A primeira sessão plenária da Assembleia Legislativa de Rondônia (ALE/RO) após a deflagração da Operação Reduto, da Polícia Federal, foi marcada por um acalorado embate entre os deputados estaduais Rodrigo Camargo (PODE) e Eyder Brasil (PSD), na manhã desta quinta-feira (9).
A discussão ocorreu durante a apreciação de vetos do governador Marcos Rocha (PSD). O estopim foi o veto ao projeto de lei que cria uma carteira de identificação para famílias atípicas no Estado.
Rodrigo Camargo defendeu a derrubada do veto e criticou a decisão do Executivo. Em resposta, Eyder Brasil argumentou que a proposta apresentava vícios de constitucionalidade que impediam sua aprovação.
O debate ganhou um tom pessoal quando Eyder afirmou que Camargo estaria utilizando sua história familiar para fortalecer seu discurso político.

“O senhor é deputado e sua esposa é juíza. Eu não concordo com o senhor comparar a sua situação com a da maioria das mães atípicas. O senhor usa a dor dessas famílias para fazer narrativas”, declarou Eyder Brasil.
Visivelmente exaltado, Rodrigo Camargo reagiu imediatamente e convidou o parlamentar para resolver a discussão fora do plenário.
“O senhor está dizendo que eu estou usando a dor da minha família? Saia lá fora e vamos resolver como homem.

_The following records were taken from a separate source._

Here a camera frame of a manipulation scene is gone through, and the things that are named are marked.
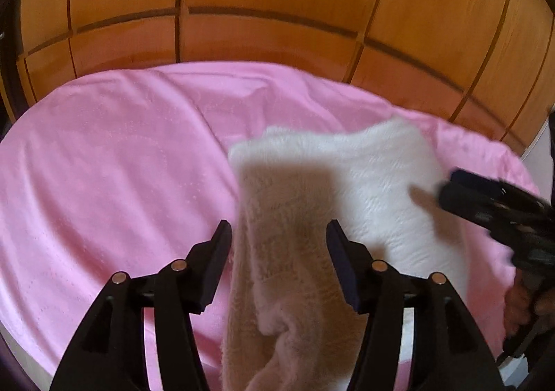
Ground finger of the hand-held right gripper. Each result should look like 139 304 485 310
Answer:
449 169 506 201
437 183 493 223

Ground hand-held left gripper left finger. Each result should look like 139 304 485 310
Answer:
49 219 232 391

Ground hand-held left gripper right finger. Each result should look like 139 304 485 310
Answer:
326 219 504 391

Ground white towel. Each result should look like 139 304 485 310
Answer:
221 118 472 391

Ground person's right hand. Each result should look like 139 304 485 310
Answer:
504 274 555 337

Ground pink bed sheet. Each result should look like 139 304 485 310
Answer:
0 62 543 391

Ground white mattress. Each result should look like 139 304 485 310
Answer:
0 322 48 383

O senhor tire da sua boca a deficiência do meu filho e da minha esposa”, respondeu Camargo.
Apesar do momento de tensão, não houve confronto físico. O presidente da sessão, deputado Marcelo Cruz (PRTB), interveio para conter os ânimos e dar continuidade aos trabalhos.
A sessão foi a primeira realizada após a Operação Reduto, deflagrada pela Polícia Federal, que cumpriu mandados na Assembleia Legislativa. O presidente da Casa, deputado Alex Redano (Republicanos), um dos alvos da operação, não participou da sessão.